Dear Hiring Manager,

I'm applying for the Import/Export Coordinator III position at [Company]. I have six years of international trade coordination experience, including the last two years as a Coordinator II at [Company] managing ocean imports across our Asia-Pacific supplier base — approximately 300 container shipments per year covering electronics components and finished consumer goods.

In my current role I independently manage the full import cycle for our two highest-volume trade lanes, handle all antidumping scope reviews for our Chapter 85 product categories (where we have active AD exposure from two countries), and serve as the team's ISF compliance lead. I've built and maintain the team's ISF submission checklist and conduct monthly audits of the prior month's submissions. We've had 100% on-time filing rates for 18 consecutive months.

I recently led a project to overhaul our customs broker invoice reconciliation process. The previous approach was manual and was missing approximately $8,000 per month in overcharged accessorial fees. I built a reconciliation workbook that compares contracted rates against invoiced amounts automatically and escalates discrepancies. In the first year of using it we recovered $94,000 in billing adjustments.

I passed the Customs Broker License exam in March and am awaiting my license. I'm pursuing the III level at a company where I can continue building toward a compliance specialist or trade compliance manager role, and [Company's] combination of in-house brokerage and compliance team looks like exactly that environment.

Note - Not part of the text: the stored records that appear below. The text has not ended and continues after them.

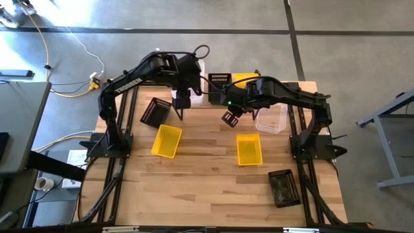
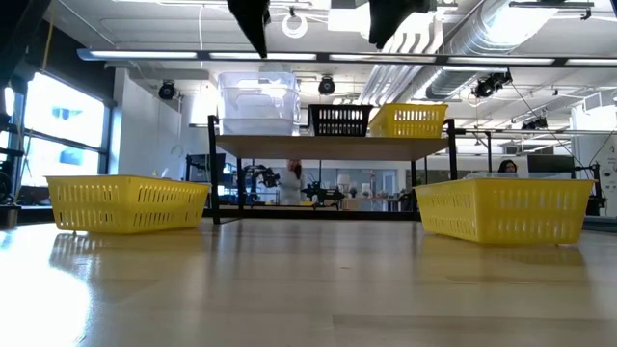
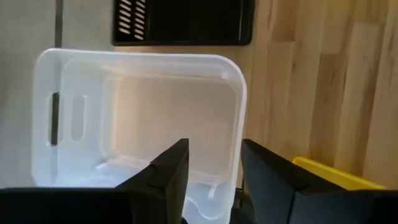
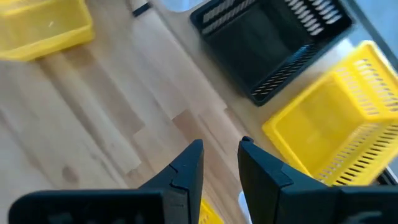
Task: Stack baskets on shelf by color
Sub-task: Stack the right yellow bin on top of the yellow bin
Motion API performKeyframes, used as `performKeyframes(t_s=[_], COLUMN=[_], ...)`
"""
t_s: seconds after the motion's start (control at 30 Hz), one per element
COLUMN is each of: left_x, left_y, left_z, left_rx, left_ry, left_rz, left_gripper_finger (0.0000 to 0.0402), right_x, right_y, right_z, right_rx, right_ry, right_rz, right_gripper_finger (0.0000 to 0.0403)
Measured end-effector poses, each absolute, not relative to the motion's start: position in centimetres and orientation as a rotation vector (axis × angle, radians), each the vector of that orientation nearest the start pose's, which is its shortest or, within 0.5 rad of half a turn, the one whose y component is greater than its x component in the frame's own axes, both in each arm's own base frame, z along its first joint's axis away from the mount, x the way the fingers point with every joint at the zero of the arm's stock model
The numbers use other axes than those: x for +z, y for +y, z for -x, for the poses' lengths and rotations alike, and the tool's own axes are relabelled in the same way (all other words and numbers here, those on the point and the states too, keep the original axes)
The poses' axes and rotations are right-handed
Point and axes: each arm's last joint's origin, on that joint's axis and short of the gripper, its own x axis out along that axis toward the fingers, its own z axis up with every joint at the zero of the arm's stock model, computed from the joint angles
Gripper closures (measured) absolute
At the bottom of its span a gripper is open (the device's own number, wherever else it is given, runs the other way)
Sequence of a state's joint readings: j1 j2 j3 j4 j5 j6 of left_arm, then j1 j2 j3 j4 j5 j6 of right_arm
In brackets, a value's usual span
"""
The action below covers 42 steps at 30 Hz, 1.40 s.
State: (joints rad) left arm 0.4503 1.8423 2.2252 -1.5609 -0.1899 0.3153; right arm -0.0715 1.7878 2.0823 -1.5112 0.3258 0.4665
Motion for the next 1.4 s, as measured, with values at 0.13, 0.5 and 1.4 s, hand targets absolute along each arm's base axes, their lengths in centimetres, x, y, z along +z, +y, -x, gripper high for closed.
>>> performKeyframes(t_s=[0.13,0.5,1.4], left_x=[43.3,46.8,48.4], left_y=[14.1,9.4,-3.3], left_z=[-28.7,-25.9,-24.8], left_rx=[0.312,0.119,-0.104], left_ry=[1.163,0.981,0.932], left_rz=[-0.017,0.094,-0.022], left_gripper_finger=[0.027,0.0271,0.0271], right_x=[40.0,39.8,35.0], right_y=[-2.9,1.1,16.3], right_z=[-32.6,-32.7,-32.2], right_rx=[-0.502,-0.28,-0.235], right_ry=[1.147,1.193,1.38], right_rz=[-0.218,-0.202,-0.243], right_gripper_finger=[0.0316,0.0316,0.0316])
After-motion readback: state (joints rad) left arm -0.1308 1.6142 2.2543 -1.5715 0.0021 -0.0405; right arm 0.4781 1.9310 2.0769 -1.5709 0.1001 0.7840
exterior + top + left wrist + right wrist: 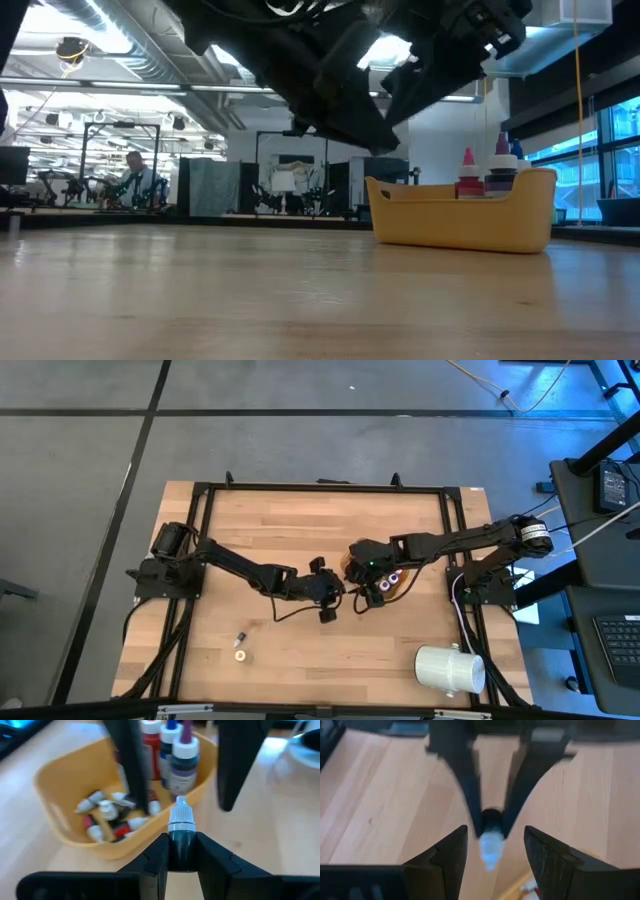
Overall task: Pick & Place food coloring
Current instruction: Put the small black food coloring bottle in the yellow bin
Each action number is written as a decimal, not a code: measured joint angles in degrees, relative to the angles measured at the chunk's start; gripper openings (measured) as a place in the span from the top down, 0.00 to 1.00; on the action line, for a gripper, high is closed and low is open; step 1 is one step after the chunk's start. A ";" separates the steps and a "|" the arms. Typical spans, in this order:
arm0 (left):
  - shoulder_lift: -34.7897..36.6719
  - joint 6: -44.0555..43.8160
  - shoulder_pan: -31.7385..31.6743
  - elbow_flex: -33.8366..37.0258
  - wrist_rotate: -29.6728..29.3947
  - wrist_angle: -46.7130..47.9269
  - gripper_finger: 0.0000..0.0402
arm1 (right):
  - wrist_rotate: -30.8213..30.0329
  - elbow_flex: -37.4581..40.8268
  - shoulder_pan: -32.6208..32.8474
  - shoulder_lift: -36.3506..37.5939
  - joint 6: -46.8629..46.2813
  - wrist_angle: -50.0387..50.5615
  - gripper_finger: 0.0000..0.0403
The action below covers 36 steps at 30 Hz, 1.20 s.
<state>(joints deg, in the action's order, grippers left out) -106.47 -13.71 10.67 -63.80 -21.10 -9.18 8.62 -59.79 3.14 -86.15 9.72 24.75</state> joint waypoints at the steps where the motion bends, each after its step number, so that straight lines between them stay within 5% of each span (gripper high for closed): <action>1: 0.40 0.49 -0.01 0.05 -0.97 0.41 0.81 | 0.00 0.00 -0.02 0.00 0.02 0.97 0.51; 23: 3.91 2.80 1.43 -0.01 -4.66 4.03 0.81 | -3.05 0.07 0.15 0.19 -0.44 -1.48 0.53; 36: 3.89 2.85 1.34 -0.01 -4.79 2.74 0.79 | -1.22 0.04 0.17 0.20 -0.70 -1.77 0.84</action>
<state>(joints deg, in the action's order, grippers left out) -102.59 -10.86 12.01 -63.81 -25.89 -6.44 7.40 -59.75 3.31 -85.95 9.02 22.98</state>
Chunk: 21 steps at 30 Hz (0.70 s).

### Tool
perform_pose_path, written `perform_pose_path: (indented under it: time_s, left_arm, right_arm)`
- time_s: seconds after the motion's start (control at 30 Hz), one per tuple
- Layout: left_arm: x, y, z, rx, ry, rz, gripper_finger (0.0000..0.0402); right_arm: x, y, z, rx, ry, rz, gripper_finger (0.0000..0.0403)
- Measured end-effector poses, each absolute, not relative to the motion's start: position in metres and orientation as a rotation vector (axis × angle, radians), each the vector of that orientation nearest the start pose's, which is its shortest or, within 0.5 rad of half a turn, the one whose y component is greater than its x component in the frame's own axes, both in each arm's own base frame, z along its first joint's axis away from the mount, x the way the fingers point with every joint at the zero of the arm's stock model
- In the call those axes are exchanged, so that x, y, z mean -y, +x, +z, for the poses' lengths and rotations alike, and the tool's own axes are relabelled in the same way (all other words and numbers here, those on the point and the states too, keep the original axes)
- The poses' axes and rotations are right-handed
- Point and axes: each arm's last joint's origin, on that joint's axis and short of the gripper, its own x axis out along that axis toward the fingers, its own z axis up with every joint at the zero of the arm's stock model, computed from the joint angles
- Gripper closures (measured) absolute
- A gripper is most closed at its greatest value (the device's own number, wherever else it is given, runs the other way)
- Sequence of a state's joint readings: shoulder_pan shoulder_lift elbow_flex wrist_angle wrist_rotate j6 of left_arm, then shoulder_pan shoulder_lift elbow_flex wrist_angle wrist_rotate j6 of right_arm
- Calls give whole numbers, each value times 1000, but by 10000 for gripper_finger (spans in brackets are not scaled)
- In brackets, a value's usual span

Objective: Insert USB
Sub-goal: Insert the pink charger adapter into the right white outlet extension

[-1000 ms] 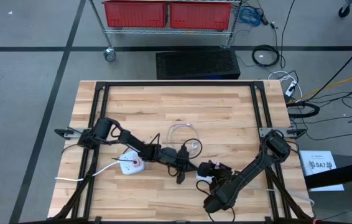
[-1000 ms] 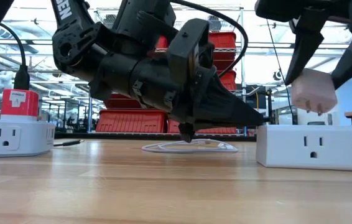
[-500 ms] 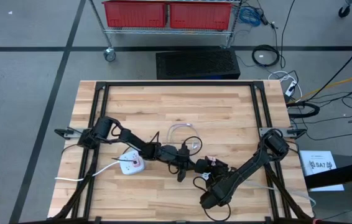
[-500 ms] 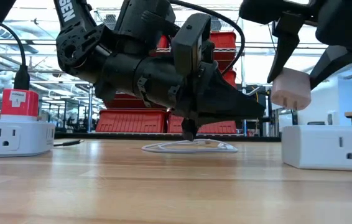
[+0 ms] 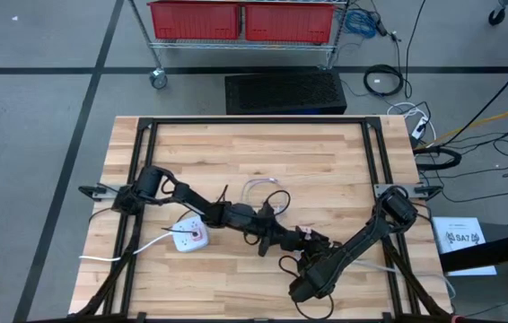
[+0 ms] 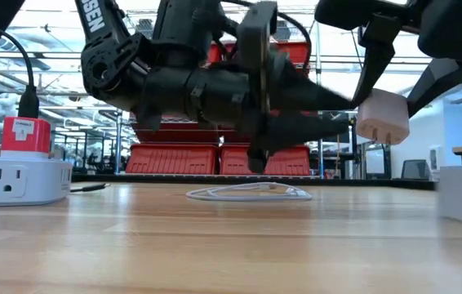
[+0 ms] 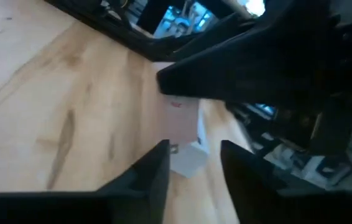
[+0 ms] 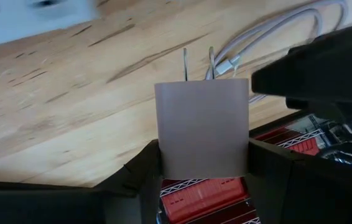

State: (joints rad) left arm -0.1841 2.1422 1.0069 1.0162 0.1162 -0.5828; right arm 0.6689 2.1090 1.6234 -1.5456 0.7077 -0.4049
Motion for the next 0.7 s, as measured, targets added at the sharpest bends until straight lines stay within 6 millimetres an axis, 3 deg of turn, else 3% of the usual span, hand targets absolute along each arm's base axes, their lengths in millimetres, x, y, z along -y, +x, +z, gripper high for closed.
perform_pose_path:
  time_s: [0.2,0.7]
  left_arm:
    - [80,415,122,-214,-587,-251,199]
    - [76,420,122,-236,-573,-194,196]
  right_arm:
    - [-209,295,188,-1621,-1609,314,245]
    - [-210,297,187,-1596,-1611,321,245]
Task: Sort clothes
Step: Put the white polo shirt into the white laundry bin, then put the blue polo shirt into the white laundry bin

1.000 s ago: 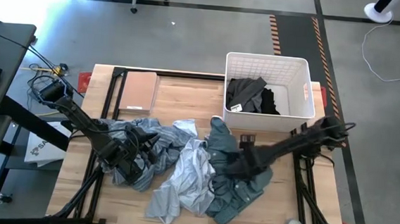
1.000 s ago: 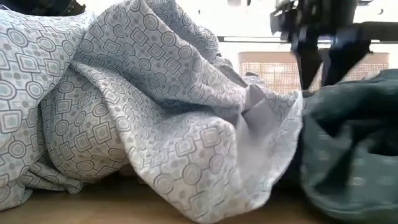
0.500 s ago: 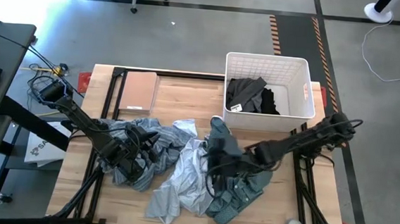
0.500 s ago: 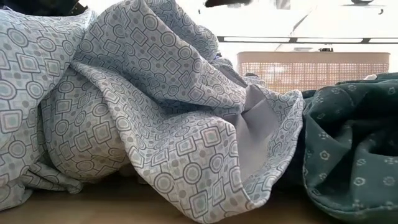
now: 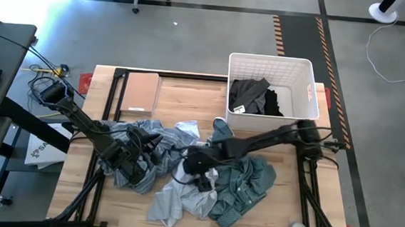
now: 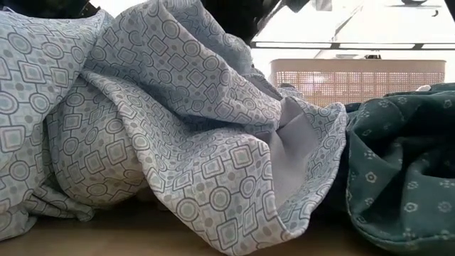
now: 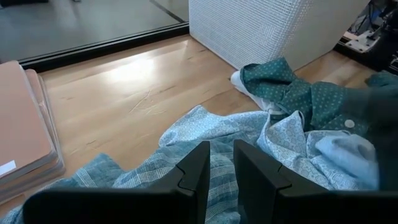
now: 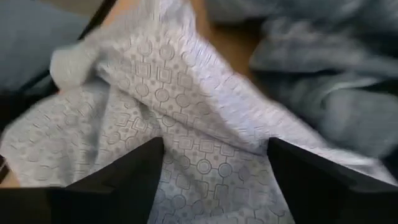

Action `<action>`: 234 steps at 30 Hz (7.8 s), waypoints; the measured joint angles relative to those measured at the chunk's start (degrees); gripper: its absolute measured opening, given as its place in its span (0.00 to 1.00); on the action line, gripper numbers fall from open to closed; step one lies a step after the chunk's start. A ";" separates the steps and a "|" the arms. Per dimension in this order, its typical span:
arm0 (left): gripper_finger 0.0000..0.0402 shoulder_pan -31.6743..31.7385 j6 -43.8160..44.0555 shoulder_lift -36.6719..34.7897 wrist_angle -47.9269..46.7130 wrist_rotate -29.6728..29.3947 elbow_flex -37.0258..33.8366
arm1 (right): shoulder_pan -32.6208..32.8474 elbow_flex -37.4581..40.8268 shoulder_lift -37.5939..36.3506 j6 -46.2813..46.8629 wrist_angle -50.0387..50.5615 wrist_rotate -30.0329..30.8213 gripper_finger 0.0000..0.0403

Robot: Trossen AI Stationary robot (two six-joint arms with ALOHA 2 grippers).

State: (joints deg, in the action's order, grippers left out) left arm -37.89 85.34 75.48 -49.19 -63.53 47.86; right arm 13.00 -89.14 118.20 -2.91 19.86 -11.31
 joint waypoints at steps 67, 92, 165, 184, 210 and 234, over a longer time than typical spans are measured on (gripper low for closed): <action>0.17 0.00 -0.50 0.00 1.09 1.29 -0.02 | -22.56 -8.48 -54.57 -16.57 26.90 55.56 0.03; 0.17 0.00 -0.48 0.00 1.12 1.27 -0.02 | -37.90 8.51 -54.67 -7.61 30.07 56.07 0.38; 0.06 14.73 -31.20 1.43 23.94 35.64 -2.09 | 17.77 38.33 -53.48 12.06 -2.32 54.69 0.48; 0.04 43.84 -93.39 7.28 55.98 53.44 52.38 | 19.25 38.33 -52.35 13.17 -5.70 54.81 0.48; 0.07 65.75 -57.89 52.58 86.41 88.15 84.47 | 20.81 38.35 -42.50 16.03 -15.33 56.37 0.48; 0.48 66.62 -49.40 55.23 69.22 105.10 84.56 | 21.20 38.33 -42.50 16.62 -15.43 57.48 0.48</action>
State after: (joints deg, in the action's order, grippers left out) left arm 28.73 35.94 130.71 20.03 41.57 132.42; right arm 34.20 -50.81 75.70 13.71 4.43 46.17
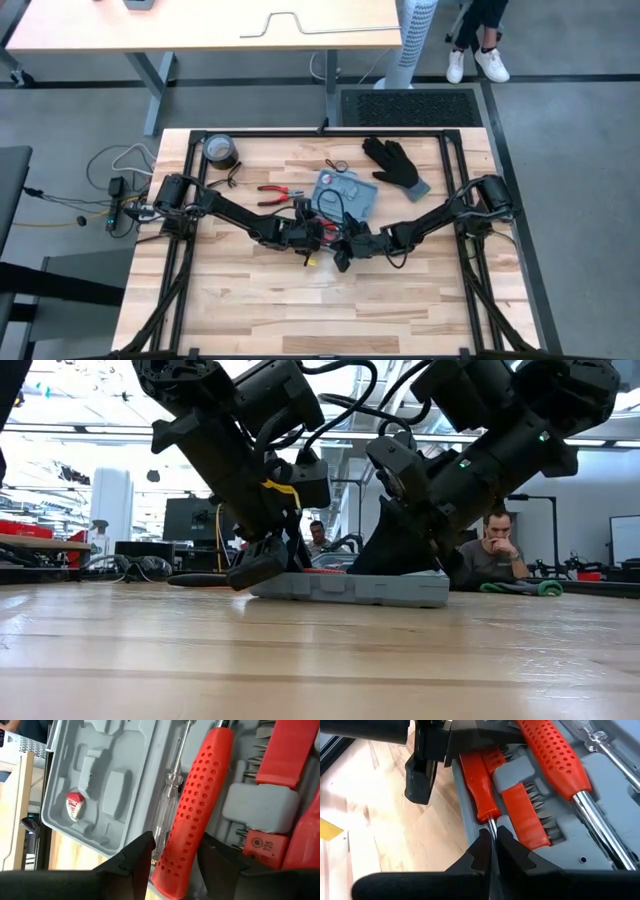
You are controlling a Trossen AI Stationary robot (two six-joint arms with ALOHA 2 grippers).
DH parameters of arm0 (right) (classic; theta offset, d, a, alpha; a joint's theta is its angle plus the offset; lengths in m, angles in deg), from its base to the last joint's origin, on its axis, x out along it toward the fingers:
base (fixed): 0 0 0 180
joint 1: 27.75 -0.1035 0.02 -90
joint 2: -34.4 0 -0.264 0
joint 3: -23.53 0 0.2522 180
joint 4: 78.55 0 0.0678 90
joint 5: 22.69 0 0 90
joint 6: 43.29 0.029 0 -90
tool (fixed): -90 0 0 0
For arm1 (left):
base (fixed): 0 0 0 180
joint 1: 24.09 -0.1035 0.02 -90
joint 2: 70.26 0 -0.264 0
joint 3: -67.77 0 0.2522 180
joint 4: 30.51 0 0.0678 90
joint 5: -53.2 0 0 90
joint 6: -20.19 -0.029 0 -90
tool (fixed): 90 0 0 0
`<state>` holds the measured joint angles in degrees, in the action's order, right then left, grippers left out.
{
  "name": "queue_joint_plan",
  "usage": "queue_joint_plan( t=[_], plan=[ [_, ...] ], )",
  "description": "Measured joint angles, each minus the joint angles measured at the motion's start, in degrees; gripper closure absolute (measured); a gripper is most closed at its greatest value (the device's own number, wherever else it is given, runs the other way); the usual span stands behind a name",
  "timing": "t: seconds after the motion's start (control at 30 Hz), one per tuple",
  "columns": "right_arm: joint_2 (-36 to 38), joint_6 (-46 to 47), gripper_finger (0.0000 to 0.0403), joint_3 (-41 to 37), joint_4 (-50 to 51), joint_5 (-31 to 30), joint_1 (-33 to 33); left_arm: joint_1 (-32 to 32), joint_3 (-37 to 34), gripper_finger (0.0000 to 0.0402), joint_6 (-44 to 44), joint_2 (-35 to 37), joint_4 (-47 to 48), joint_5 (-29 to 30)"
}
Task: Prefit tool cases
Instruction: Remove the orange hammer from the gray prefit tool case
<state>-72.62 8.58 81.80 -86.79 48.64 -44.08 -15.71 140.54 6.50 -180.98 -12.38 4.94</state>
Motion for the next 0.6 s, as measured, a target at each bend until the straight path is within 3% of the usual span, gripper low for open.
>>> queue_joint_plan(
  t=[0.27, 0.6],
  plan=[
    [0.0, 1.22, 0.0367, -0.01, 0.53, -0.16, -0.65, -2.04, 0.0, 0.0257, 0.86, -0.07, -1.14, -5.8],
    [-0.04, 2.58, 0.0367, -0.11, 0.63, -0.94, -0.83, -4.28, -0.95, 0.0313, 1.88, 0.04, -2.17, -11.26]
  ],
)
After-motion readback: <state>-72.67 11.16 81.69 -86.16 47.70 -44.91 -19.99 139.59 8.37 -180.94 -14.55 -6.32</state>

I'd welcome the opportunity to discuss this role.

[Your Name]

Frequently asked questions

What distinguishes a Coordinator III from a Compliance Specialist?
The coordinator track emphasizes operational execution — moving freight, preparing documents, and resolving day-to-day shipment issues. The specialist track emphasizes regulatory depth and compliance program ownership. A Coordinator III at the top of the coordinator track may have similar technical knowledge to an entry-level specialist, but the specialist role typically carries explicit classification authority, policy-writing responsibility, and involvement in audit responses. At many companies, Coordinator III is the natural stepping-stone to Compliance Specialist.
How does an antidumping-affected shipment differ from routine imports?
Antidumping (AD) and countervailing duty (CVD) orders impose additional duty deposits on specific products from specific countries, often at rates of 50–300% or higher. Coordinator IIIs managing AD-affected imports must know the applicable order, the correct cash deposit rate for the specific exporter, and the scope of the order — which can be fact-specific and sometimes ambiguous. An incorrect scope determination can result in significant underpaid duties with interest.
What is a CBP binding ruling and when should one be requested?
A binding ruling is a written CBP decision on how a specific product will be classified, valued, or treated under customs law. It's binding on CBP for future importations of the same product. Companies request binding rulings when they face a classification with material duty or compliance implications and want CBP's official position before importing. Coordinator IIIs often support the binding ruling request process by documenting product specifications and prior classification history.
What is involved in a voluntary prior disclosure to CBP?
A voluntary prior disclosure (VPD) is a proactive notification to CBP that the importer has identified a compliance violation — typically an underpaid duty, an incorrect classification, or a procedural error. VPDs dramatically reduce penalties (from up to 4x the unpaid duties to approximately 1x). Coordinator IIIs support VPDs by identifying and organizing the affected entries, calculating the duty difference, and working with trade counsel on the disclosure letter.
How is the Coordinator III role evolving with trade technology changes?
Digital freight platforms and AI-assisted document preparation are reducing the time spent on routine document assembly. Coordinator IIIs in leading organizations are spending more time on transaction oversight, exception management, and carrier/broker performance monitoring than on manual document creation. The professionals who thrive at this level are those who use technology to handle volume and apply their expertise to the cases that need judgment.